* [Assigned task] Copy out all lines in the material below that contain the string "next".

* [Records for the exercise]

★ ★ ★

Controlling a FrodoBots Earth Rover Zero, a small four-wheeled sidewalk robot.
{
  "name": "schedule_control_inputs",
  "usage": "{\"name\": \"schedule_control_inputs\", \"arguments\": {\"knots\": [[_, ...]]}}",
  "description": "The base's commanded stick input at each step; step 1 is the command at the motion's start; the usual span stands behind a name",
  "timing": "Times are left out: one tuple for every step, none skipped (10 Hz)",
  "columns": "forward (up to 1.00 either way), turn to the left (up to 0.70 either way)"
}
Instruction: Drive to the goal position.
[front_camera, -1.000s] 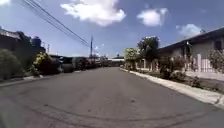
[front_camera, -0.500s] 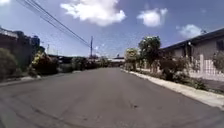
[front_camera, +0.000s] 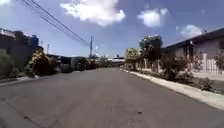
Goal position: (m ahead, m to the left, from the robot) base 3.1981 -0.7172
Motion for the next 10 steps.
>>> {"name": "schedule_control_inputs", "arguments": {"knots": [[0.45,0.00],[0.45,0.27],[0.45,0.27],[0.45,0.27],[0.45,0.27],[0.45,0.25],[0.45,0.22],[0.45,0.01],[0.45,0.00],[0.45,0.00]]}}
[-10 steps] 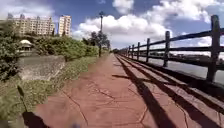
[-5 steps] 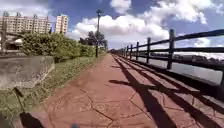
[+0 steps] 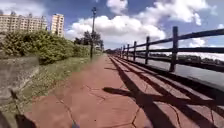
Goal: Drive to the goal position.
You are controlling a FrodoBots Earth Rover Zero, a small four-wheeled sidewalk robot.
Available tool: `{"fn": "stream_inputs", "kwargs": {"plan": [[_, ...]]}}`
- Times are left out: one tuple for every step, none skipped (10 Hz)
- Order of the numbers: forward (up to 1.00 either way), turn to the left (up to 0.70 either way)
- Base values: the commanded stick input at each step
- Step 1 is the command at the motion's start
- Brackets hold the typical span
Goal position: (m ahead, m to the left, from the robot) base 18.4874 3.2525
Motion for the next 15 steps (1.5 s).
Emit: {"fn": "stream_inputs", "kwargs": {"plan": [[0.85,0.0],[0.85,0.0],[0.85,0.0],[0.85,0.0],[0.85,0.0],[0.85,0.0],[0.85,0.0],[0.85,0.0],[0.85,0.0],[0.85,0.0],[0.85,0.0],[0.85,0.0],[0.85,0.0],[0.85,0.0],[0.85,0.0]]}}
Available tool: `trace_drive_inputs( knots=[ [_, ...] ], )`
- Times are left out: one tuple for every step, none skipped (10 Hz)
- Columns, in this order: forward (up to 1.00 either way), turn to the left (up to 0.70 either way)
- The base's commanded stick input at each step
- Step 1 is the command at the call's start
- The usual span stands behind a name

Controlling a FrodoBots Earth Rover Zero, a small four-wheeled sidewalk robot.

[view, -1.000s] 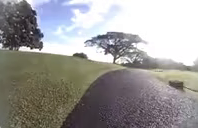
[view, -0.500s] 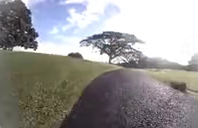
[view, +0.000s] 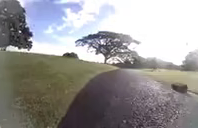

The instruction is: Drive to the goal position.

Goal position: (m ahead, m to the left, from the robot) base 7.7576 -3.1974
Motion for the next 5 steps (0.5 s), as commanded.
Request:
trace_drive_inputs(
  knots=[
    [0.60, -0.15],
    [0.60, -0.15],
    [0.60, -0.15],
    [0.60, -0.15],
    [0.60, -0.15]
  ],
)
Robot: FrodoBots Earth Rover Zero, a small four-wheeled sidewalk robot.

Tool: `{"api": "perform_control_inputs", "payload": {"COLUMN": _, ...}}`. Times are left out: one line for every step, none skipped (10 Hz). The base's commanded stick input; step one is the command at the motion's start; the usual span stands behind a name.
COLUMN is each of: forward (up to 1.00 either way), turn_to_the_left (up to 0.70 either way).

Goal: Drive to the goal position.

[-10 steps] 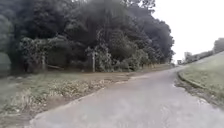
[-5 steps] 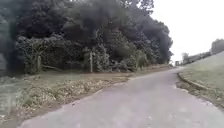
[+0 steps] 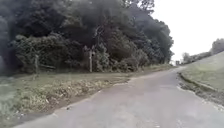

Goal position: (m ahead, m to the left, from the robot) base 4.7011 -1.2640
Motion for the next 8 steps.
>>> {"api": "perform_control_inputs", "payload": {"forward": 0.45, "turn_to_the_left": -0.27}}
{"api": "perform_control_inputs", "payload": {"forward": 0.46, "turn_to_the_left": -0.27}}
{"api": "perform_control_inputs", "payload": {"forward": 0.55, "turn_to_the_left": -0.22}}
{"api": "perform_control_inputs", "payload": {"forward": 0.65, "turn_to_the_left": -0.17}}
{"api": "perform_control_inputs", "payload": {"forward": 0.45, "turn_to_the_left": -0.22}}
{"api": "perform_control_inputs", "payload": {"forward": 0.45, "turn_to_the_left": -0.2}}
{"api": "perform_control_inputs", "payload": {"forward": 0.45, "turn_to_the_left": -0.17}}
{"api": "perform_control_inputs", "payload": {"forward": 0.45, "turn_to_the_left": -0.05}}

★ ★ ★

* [Answer to this task]
Motion for the next 10 steps.
Motion for the next 15 steps (1.5 s).
Motion for the next 5 steps (0.5 s), as commanded.
Motion for the next 8 steps.

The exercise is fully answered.